The same question can be asked about limiting meat consumption, which also varies widely. In the United States, according to the paper, average meat consumption per person is 260 g/day. But in many developing nations, average meat consumption is well below the 40 g/day limit recommended in the paper. And, as pointed out by Hansen, rising meat consumption is one of the metrics low-income nations use to determine progress. Asking those countries to limit meat consumption in order to reduce antibiotic use in food animals could be a tough sell.
"At the UN they agreed to a general set of principles on antibiotic use, but not how to get there," Hansen said. "I'm not sure these ideas will have the same universal appeal."
Timothy Johnson, DVM, a professor of veterinary medicine at the University of Minnesota, agrees. "There's not any democracy in the free world that's going to limit the amount of meat that their constituents can eat," he said in an interview.
But Laxminarayan points to recent efforts by China to revise its nutritional guidelines for meat intake to 40 to 70 g/day—nearly half the country's current consumption level—as proof that countries recognize the public health value of limiting meat consumption. "This does not mean that people who are protein deficient should not be eating meat," he said.
Laxminarayan and his colleagues also explore other options in the paper that would place lesser burdens on low- and middle-income countries. For example, limiting the cap on veterinary antibiotic use to China and the countries of the Organization for Economic Cooperation and Development could still reduce global consumption of antibiotics by 60% by 2030. A less restrictive meat intake limit of 165 g/day, they argue, could cut antibiotic consumption by 22%.
Laxminarayan said the policies would need to be agreed upon globally, in principle, but that enforcement would have to be a national effort, or even subnational in some countries.
Can user fees change behavior?
For Hansen, the user fee is the most intriguing and workable idea. "A user fee really does get to those countries that are using antibiotics at a high rate," she said. "We know from other public health interventions that, whether you call it a user fee or a tax, it will change behaviors."
That's the hope, Laxminarayan said. "As farmers switch to farming with more modern methods, better hygiene, and improved animal nutrition, the need for antibiotics will go away."
Among the advantages of the user fee is that it could be applied immediately at the point of manufacture or wholesale purchase and would be much easier to enforce than the caps on veterinary antibiotic use and consumer meat consumption. In addition, the revenues could go into a global fund to stimulate development of new antibiotics or into projects to improve farm hygiene and expand veterinary services, which would be needed to compensate for the reduction in antimicrobial use.
"Of the three ideas, I think this is the most feasible," Johnson said.

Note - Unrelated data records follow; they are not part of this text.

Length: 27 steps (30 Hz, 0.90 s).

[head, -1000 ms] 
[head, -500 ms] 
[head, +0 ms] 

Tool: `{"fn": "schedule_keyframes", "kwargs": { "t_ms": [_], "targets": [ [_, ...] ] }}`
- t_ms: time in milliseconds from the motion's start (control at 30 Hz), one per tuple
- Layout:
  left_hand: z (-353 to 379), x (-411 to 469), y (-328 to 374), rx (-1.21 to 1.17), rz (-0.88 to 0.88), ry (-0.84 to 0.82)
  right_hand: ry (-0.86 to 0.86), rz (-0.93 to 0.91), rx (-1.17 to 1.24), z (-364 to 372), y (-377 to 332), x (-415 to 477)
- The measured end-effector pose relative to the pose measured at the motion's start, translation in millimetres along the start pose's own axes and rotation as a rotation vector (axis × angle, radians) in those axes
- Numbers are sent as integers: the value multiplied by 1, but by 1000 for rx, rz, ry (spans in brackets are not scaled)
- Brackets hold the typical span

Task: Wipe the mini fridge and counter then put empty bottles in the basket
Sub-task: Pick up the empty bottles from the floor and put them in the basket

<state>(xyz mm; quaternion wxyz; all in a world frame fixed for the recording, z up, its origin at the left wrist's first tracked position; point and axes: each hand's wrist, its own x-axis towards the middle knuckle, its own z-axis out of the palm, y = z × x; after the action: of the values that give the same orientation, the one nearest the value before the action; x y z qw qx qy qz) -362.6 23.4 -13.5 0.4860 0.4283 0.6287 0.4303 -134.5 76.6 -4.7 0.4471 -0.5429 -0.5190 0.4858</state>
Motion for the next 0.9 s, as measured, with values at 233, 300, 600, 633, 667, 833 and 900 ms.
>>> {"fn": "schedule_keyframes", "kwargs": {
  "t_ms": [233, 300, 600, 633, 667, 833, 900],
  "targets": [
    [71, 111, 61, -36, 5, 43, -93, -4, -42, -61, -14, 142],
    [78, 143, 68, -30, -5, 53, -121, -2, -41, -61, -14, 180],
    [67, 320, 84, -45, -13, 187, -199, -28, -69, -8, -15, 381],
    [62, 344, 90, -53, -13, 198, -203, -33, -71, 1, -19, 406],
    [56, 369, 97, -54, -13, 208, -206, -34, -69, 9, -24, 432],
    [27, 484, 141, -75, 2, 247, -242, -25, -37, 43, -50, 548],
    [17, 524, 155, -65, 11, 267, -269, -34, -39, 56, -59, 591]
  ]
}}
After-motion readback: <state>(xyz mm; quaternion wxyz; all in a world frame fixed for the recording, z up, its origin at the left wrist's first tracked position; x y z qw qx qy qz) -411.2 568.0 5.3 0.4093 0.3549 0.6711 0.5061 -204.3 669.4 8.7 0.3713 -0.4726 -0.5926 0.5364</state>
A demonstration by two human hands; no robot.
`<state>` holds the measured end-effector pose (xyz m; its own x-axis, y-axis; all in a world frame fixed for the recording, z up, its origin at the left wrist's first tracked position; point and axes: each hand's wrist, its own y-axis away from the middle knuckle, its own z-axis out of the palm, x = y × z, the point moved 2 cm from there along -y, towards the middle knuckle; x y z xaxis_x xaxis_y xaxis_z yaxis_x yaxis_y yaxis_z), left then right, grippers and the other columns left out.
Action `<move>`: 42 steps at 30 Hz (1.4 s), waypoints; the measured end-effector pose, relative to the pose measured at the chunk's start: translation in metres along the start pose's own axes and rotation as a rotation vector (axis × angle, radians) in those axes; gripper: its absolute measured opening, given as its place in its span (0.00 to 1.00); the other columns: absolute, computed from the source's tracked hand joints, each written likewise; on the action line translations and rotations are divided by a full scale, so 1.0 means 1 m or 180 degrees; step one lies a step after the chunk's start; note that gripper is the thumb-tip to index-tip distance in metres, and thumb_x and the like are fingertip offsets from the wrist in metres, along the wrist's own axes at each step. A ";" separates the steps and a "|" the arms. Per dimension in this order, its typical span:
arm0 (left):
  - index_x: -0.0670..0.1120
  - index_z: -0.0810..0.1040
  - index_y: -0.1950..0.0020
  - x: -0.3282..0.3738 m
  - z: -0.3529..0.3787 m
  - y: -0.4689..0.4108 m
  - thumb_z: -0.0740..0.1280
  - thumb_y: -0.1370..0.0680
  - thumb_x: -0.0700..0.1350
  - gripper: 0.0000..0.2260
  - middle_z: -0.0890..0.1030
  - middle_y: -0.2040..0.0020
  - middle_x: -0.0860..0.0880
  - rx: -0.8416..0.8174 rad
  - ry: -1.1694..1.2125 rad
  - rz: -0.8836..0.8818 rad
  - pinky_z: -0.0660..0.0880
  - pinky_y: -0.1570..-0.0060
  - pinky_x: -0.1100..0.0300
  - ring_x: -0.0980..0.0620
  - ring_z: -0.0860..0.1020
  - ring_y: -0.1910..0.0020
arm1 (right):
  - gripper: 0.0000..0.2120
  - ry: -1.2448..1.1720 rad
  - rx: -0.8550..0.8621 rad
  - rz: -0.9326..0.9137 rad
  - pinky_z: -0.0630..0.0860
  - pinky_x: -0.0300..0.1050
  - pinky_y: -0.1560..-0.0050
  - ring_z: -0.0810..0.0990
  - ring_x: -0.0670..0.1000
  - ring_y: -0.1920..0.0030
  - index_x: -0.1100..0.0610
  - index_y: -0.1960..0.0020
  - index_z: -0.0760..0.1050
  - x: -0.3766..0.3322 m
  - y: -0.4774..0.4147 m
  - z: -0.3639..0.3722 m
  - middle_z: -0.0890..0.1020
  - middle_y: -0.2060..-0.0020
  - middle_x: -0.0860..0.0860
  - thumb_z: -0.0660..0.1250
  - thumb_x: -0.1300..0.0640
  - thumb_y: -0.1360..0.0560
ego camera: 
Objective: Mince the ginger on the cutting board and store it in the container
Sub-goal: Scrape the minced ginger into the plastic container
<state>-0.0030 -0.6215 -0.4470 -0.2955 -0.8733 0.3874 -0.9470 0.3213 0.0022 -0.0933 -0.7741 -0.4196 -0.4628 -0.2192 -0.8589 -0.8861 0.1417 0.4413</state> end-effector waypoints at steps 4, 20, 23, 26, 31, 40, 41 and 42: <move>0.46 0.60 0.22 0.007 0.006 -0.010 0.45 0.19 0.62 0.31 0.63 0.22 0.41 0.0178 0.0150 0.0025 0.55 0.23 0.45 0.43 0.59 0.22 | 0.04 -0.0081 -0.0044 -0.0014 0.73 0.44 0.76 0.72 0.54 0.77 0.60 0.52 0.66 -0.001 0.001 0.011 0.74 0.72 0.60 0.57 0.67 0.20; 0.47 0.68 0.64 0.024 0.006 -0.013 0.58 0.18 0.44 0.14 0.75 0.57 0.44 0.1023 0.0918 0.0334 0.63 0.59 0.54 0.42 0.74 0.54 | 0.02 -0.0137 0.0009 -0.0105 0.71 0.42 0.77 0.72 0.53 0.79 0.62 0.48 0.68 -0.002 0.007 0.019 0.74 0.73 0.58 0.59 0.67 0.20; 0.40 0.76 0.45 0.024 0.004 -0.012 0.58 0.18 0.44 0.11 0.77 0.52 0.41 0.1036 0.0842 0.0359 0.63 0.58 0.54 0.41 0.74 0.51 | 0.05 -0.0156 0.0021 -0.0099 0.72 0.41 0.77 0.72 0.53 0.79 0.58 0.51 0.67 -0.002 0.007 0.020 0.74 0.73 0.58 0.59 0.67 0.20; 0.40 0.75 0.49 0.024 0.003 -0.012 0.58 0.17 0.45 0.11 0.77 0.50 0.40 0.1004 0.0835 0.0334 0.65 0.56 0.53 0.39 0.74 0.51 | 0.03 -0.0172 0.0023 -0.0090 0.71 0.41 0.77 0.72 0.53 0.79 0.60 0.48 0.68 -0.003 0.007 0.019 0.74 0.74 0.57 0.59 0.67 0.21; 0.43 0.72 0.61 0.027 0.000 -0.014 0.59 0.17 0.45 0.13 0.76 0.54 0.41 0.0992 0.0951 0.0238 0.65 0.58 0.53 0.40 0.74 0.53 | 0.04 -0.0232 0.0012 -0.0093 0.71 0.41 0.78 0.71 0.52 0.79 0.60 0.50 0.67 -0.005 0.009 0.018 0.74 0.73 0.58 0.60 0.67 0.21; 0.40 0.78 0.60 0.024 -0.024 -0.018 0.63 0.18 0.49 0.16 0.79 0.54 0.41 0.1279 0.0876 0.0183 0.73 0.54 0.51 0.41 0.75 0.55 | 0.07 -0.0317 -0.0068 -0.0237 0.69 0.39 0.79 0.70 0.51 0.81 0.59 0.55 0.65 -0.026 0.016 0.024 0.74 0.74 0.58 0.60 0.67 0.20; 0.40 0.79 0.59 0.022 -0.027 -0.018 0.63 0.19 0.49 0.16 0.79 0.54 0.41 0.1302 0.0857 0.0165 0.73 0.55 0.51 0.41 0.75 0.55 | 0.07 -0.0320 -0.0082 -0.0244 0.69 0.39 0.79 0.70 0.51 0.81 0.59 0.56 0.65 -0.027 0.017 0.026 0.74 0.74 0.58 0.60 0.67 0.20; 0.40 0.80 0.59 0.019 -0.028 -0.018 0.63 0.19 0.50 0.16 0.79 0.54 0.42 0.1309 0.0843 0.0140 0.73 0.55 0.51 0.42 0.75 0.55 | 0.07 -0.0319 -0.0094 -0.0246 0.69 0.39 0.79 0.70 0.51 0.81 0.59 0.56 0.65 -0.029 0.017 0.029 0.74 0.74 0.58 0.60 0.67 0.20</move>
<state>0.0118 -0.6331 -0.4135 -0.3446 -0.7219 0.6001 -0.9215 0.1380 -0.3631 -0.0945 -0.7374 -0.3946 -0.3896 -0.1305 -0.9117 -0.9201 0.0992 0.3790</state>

But he is concerned that if fewer antibiotics are used and producers don't make the necessary adjustments to more modern farming methods, then the health and welfare of the animals might suffer. Johnson also said he thinks targeted antibiotic reduction strategies, such as limiting certain uses and particular drugs that are more prone to resistance, may be a better way of solving the problem of resistance in animals.
While Johnson said he is skeptical of the particular proposals put forth in the paper, he ultimately thinks global initiatives are going to be a big part of reducing antibiotic use in food animals, and he applauds the authors for starting the discussion. "We need to have these conversations and get these opinions out there so that they can be discussed," he said.